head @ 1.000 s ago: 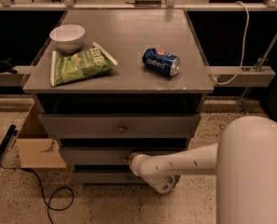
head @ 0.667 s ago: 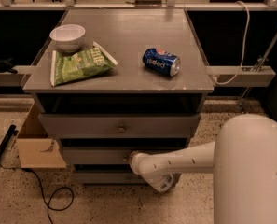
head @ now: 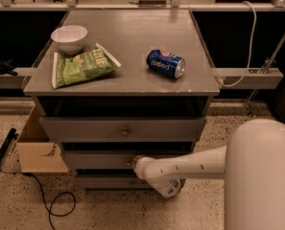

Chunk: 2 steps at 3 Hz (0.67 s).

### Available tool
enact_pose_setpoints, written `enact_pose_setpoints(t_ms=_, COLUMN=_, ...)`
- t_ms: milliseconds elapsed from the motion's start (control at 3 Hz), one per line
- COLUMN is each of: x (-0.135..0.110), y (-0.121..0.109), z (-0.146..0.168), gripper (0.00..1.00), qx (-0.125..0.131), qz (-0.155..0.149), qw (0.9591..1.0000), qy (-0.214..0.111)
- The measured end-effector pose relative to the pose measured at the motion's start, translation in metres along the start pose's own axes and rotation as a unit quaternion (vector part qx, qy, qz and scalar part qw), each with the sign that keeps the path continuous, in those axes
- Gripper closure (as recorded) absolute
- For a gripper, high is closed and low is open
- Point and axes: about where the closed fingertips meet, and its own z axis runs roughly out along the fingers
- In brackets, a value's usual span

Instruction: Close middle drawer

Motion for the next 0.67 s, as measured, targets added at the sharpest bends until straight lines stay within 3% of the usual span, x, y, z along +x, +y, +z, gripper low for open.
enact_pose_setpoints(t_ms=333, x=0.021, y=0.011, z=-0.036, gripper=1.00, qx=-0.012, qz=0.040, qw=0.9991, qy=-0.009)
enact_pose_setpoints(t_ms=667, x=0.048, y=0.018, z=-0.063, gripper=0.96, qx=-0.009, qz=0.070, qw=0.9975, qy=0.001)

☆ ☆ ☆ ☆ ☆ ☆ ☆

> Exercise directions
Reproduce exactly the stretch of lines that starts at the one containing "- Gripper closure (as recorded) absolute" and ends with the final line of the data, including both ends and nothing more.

> Task output
- Gripper closure (as recorded) absolute
- For a gripper, high is closed and low is open
- Point and axes: about where the closed fingertips meet, and its own z axis runs roughly out along the fingers
- In brackets, a value's usual span

Instruction: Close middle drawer

Motion for the next 0.67 s, as measured, targets added at the sharpest bends until straight lines stay within 3% of the usual span, x, y, z along +x, +y, +z, gripper low for open.
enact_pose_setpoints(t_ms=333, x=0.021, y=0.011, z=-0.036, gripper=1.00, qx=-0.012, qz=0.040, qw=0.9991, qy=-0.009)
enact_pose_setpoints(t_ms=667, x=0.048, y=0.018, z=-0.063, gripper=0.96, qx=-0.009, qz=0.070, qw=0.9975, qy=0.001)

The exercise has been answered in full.